Emerald employs 225 workers to manufacture plastic bags for produce sold at grocery stores — five of them between the ages of 63 and 65.
Kelly figures it would cost him an extra $120,000 annually to pay for health insurance for those five workers for another two years. “It comes right out of profit,” he said. “It’s not like I can raise prices because the government decided not to cover people between 65 and 67. If I try to pass the cost to the retailers, it just gives them one more reason to look to China.”
Proponents of the idea such as Gail Wilensky, who oversaw Medicare and Medicaid for the first President George Bush, say people are living longer than when the program was enacted in 1965 and it’s important to raise the eligibility age gradually to change younger Americans’ perceptions about what they can expect from entitlement programs.
“What we need is to try to find ways to try to encourage people to participate in the labor force longer, and not only for our sake but for their sake as well,” Wilensky said at a forum this week, noting the number of beneficiaries is expected to double over the next two decades as Baby Boomers retire.
The Congressional Budget Office estimates the potential net savings to the federal government from gradually raising the eligibility age to 67 beginning in 2014 at approximately $113 billion over 10 years, as older workers remain in the work force longer, and pay Medicare taxes while giving up benefits for two more years.
But cost shifting to workers and employers would increase out-of-pocket costs for 65- and 66-year-olds by $3.7 billion a year and boost employers’ health care costs by $4.5 billion, according to a 2011 analysis by the Kaiser Family Foundation (Kaiser Health News is an editorially independent program of the foundation).
The potential human toll is harder to figure.
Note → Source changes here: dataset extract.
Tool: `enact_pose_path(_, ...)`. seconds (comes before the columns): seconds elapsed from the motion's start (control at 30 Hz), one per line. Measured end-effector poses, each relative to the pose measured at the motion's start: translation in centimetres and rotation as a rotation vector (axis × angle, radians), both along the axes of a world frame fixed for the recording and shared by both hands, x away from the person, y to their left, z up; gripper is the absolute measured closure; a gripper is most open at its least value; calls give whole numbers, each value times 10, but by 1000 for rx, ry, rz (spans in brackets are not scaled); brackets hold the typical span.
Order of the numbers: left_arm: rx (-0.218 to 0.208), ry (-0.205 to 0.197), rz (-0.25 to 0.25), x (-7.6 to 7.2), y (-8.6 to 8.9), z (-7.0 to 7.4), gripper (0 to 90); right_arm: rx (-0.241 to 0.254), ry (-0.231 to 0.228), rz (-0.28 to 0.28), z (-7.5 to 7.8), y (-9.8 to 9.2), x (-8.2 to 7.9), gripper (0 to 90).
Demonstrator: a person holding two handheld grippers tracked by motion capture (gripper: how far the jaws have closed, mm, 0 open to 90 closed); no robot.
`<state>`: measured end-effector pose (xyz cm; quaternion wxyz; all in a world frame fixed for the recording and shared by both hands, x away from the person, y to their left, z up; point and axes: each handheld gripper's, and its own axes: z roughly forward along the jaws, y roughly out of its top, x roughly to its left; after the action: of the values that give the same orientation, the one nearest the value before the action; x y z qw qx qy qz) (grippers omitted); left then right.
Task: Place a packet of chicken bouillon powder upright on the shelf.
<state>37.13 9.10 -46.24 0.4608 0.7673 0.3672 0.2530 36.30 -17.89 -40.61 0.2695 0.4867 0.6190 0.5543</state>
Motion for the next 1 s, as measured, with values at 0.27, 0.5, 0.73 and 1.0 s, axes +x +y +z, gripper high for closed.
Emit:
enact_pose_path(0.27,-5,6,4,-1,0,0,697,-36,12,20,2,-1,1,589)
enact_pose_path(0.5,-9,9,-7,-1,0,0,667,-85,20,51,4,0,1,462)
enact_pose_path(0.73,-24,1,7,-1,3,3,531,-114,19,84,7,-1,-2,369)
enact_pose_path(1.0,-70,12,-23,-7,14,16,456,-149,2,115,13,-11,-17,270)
Like Sam Lewis says, many in their early sixties who lack insurance are “crossing fingers, walking on tiptoes, and making sure not to break any eggs,” until they turn 65. Some may not be as lucky as him.
The left-leaning Center for American Progress projects that raising the Medicare age could put up to 435,000 older people at risk of having no insurance at all, even with the protections afforded by the health care law – although the CBO’s estimate is far lower.
The health law changes the equation after 2014 since insurers will no longer be able to refuse applicants because of pre-existing health conditions, or charge older people more than three times what they charge young people.
In addition, the state and federal health insurance marketplaces planned for 2014 will offer subsidies to help those with low-incomes buy health insurance, and states that expand Medicaid will cover single adults.
But will it be enough to tide people over until they qualify for Medicare — especially since some governors say they won’t expand Medicaid and the effect of the exchanges on insurance affordability remains untested?
Realtor Mary Nishiyama, 57, a friend of Lewis, is not confident. “There is going to be a big wave of us,” she warned. “Don’t they know our parts aren’t working as well as they used to?”
Nishiyama pays $800 a month for coverage which she buys at group rates through her former employer, Chevron, and has recently started saving in case she has to wait another two years before qualifying for Medicare benefits. “If you don’t have money to put away, how are you going to pay for your health care?”
Even some who consider themselves physically and financially healthy say they’re furious about upending a social contract they’ve spent a lifetime paying into – and expecting to be there for them.
“They’d be pulling the rug out from under us,” said Chuck Hinkle, 56, a gas pipeline electrician in Oak Forest Ill., who points out he’s been paying into Medicare his whole working life.
The fact that increasing health costs are threatening to consume the federal budget, especially as people live longer and millions of Baby Boomers retire, is an abstraction. “I’m still planning to retire at 65,” Hinkle said. “I’m hoping to be in a financial position where I can just cough up the money for those two years.”